## Exercise objective
Output the lines below from the one containing "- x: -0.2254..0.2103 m" through the end of the listing, inclusive, exactly as they appear, and nothing further.
-- Given data follows --
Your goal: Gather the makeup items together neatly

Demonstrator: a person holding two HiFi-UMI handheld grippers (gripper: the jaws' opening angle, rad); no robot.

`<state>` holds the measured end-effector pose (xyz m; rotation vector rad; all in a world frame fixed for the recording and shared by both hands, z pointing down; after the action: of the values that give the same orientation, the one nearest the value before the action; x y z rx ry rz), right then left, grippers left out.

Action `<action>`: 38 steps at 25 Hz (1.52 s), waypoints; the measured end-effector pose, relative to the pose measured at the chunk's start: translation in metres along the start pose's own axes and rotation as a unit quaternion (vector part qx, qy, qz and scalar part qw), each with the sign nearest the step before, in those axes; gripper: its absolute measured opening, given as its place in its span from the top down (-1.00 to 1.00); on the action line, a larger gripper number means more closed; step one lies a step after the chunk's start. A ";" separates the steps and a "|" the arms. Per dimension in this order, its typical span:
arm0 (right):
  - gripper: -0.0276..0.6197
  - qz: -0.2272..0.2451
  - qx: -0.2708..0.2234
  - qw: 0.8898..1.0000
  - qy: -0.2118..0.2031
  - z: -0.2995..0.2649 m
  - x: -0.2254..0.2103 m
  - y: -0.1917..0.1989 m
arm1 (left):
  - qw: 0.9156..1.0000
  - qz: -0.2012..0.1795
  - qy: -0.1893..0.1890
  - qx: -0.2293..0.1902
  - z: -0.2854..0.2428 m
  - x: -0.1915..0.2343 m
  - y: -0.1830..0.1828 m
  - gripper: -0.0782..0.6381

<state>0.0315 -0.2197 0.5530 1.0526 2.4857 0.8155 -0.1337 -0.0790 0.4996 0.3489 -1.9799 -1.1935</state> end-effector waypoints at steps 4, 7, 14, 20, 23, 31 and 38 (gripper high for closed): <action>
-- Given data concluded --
## Reply to the exercise
  - x: -0.2254..0.2103 m
  - y: -0.1917..0.1989 m
arm1 (left):
  - qw: 0.9156..1.0000
  - qz: -0.2012..0.1795
  - qy: -0.1893..0.1890
  - qx: -0.2293..0.1902
  - z: -0.2854..0.2428 m
  - x: -0.1915..0.2343 m
  - y: -0.1830..0.1828 m
  - gripper: -0.0782..0.6381

<state>0.0315 -0.2197 0.5530 1.0526 2.4857 0.8155 -0.1337 -0.0790 0.4996 0.3489 -1.9799 -1.1935</state> end-effector waypoints at steps 4, 7, 14, 20, 23, 31 and 38 (gripper high for closed): <action>

The exercise is done; no more work remains.